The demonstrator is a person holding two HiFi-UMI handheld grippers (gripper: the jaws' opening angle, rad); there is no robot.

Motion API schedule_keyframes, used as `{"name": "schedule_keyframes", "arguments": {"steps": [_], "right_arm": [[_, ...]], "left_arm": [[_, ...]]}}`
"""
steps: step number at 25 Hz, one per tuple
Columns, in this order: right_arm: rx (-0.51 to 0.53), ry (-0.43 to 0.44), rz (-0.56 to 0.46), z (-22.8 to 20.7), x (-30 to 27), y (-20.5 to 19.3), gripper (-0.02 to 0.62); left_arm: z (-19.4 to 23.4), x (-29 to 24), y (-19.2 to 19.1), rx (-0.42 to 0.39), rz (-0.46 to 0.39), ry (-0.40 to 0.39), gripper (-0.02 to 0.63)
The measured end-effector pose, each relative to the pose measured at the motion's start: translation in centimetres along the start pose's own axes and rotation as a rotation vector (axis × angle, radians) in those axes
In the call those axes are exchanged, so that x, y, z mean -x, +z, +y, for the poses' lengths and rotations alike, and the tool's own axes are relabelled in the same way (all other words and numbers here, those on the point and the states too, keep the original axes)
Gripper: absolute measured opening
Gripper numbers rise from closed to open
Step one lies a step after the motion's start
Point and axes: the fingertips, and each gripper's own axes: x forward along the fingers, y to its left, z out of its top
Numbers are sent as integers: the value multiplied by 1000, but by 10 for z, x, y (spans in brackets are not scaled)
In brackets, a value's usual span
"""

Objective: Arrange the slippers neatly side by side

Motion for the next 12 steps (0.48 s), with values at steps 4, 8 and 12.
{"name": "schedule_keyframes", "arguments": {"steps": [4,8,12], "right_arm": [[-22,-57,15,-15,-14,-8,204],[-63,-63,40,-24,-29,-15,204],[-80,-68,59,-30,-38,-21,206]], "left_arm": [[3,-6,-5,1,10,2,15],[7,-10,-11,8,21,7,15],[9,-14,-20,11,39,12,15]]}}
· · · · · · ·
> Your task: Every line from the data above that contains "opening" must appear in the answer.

> Response to the exercise:
The demonstrator is a person holding two HiFi-UMI handheld grippers (gripper: the jaws' opening angle, rad); there is no robot.
Gripper: absolute measured opening

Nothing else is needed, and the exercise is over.